Community emotions are what a cup final is all about and, although we have been denied the obligatory open-top bus and the clunky civic reception, the council lit up the bridges and illuminated Norrie Miller Walk in blue and white. Saints banners had hung from the exterior of pubs and from lampposts around the town, defying local ordinances and proper grammar in their unshrinkable support for Saints.
Then the statisticians showed-up, bringing us obscure facts from the darkness of time to prove that St Johnstone FC are Scotland’s second most successful club in the last decade or that, according to the laws of modest investment, Saints are the greatest club ever by financial turnover. It was as if chairman Steve Brown had paid a gang of Russian bots to flood the web with evidence that he was right and the naïve supporters who wanted him to break the bank were wrong.

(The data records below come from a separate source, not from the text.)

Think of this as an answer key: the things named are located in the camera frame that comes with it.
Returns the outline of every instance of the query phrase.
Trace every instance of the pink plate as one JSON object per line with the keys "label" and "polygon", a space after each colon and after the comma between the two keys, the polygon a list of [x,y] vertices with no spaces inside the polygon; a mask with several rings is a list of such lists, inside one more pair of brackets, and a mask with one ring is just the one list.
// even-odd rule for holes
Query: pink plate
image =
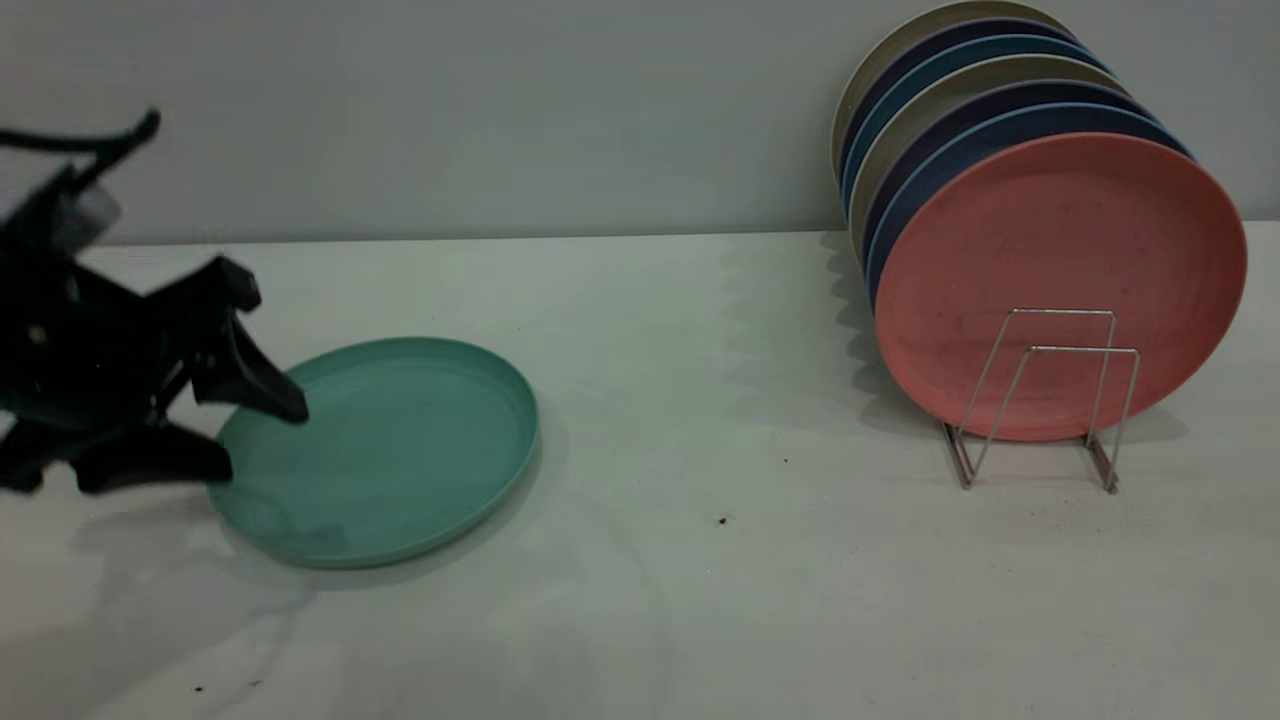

Still the emotions flooded in. The stadium staff, who were mainly keen to get home for tea were dismantling the branding and the trackside Covid signs as the small posse of Saints TV guys fought for any bit of memorabilia that was not nailed down.
Colditz in reverse
A feeling of guilty relief rushed through one lucky Saints fan who had donned overalls and industrial gloves and smuggled his way into Hampden with the contractors. It was Colditz in reverse, a brave soldier fighting his way into the impervious citadel for a close-up of David Wotherspoon’s deceptive runs.
It was by now relatively quiet when my big moment came. Walking out onto the pitch alone with two bottles of beer was St Johnstone’s towering centre-back Liam Gordon. Another emotion surged though me, a sort of schemie identification.
Liam had grown up in Firbank Road, the street that cuts down through Letham, the council scheme where I had grown up. Like all good guys who have been visited by a moment of fame, he was happy to pose for celebratory photos.
Behind him, far in the distance, was the other Liam, our holding midfielder and veteran Liam Craig, on his knees and looking up to the heavens, thanking god and his family that, at last, his day had come. It was a compelling and memorable moment which I will store in my mind forever.
By the time I made it home and opened the fridge for the first joyful beer of the day, another image came into my social feed, an old photograph sent by Stuart Cowper. It was an old photograph of his father and my uncle, both now departed, on a day they had been match sponsors at McDiarmid. The framed photo was lovingly draped by an old Saints scarf.
Tears, souvenirs and a feeling that nothing can stop this remarkable football club on a good day. Nothing. Come on You Saints.